A doctor’s letter to his mother: Sorry Ma, I am leaving my motherland

doctors leaving Nepal
Photo by Mulyadi on Unsplash

Growing up in my village in Palpa, I had to walk half an hour to reach school. It was a challenging journey, but my determination to achieve higher grades and make my family proud kept me going. There came a point when I outgrew my village, necessitating my departure. In order to provide me with the opportunity to study in a superior environment, my parents made the decision to send me to one of the finest schools in Kathmandu.

I remember wanting to be a doctor from an early age. My grandmother was diagnosed with various issues and I wanted to make all her pain disappear.

“I will become a doctor one day maa and treat you,” I told her.

After 15 years of schooling, I finally entered medical school, surrounded by hundreds of like-minded individuals who shared the same grand aspirations. Together, we were driven by the desire to study the intricacies of the human body.

Six years and six demanding exams per semester later, I completed my MBBS. A young boy from Palpa had fulfilled his dream of becoming a doctor into a reality.

A doctor’s duty

Medical education doctors and high blood pressure check up super specialist doctor
Image for representation only

I have always been a selfless person. Wanting to give back, I wanted to work in the hospital where I was born. I wanted to help the people there and without a moment’s hesitation, as soon as I completed my education, I set off for my village.
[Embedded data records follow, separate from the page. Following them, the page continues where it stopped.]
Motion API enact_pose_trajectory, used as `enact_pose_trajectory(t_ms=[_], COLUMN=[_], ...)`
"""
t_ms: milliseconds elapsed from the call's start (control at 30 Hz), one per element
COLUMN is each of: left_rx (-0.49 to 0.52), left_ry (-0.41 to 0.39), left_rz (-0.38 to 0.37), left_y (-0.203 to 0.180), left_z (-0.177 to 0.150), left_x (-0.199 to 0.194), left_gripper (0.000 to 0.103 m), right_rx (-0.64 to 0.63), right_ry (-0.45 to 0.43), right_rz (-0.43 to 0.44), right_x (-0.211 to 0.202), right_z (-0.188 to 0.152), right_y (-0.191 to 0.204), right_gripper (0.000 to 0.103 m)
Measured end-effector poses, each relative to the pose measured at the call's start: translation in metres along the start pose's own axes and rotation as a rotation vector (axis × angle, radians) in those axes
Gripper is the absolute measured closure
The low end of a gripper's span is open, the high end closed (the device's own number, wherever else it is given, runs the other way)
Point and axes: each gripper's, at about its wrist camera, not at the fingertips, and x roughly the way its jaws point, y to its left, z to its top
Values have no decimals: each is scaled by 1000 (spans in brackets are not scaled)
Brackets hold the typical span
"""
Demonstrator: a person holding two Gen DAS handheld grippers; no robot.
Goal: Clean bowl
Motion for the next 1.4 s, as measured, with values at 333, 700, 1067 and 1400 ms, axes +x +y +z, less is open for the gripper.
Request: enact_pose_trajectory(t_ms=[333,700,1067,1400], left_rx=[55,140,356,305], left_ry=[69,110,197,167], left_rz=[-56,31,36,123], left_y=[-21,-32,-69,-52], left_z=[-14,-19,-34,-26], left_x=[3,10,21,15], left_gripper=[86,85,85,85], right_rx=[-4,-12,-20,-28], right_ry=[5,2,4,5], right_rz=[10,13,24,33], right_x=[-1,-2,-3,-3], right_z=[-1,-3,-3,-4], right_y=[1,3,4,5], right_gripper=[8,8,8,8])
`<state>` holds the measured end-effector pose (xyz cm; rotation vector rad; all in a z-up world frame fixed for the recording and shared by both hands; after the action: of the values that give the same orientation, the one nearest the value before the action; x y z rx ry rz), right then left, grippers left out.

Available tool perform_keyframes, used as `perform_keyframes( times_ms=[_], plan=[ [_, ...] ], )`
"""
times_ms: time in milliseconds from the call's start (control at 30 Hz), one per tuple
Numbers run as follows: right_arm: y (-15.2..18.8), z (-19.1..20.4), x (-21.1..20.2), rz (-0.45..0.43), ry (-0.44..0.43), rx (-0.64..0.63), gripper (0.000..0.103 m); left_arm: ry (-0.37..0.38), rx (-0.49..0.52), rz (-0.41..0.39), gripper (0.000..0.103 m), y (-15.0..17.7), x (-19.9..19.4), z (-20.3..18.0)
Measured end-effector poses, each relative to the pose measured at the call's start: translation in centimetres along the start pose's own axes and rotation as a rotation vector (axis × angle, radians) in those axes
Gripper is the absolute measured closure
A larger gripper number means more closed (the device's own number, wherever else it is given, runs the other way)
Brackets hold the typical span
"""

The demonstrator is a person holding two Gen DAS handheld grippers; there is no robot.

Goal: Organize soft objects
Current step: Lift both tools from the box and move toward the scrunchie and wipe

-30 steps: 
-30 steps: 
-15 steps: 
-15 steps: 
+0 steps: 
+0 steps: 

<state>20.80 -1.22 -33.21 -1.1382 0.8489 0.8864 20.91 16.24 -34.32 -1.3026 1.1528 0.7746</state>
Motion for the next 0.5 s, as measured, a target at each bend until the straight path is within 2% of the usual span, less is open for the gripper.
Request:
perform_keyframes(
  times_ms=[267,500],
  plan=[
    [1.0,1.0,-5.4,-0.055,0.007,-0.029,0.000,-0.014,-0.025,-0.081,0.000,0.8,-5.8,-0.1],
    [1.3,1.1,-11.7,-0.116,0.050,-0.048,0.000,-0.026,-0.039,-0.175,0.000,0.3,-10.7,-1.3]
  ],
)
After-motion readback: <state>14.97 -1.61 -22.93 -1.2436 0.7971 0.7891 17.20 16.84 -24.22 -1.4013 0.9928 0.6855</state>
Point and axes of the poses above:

Originally, my intention was to work there for a year. But I cannot explain how quickly two years flew by. Over that span, I had the honour of serving hundreds of patients who travelled great distances in search of care. The smiles they wore and the gratitude gleaming in their eyes never failed to remind me of the profound impact a doctor can have.

As a doctor, the imperative to continually evolve, learn, and refine my knowledge is paramount. With this in mind, I made the decision to pursue my master’s in medicine abroad. Those three years were far from easy. The demands of tests and presentations meant that sleep was a luxury I could scarcely afford.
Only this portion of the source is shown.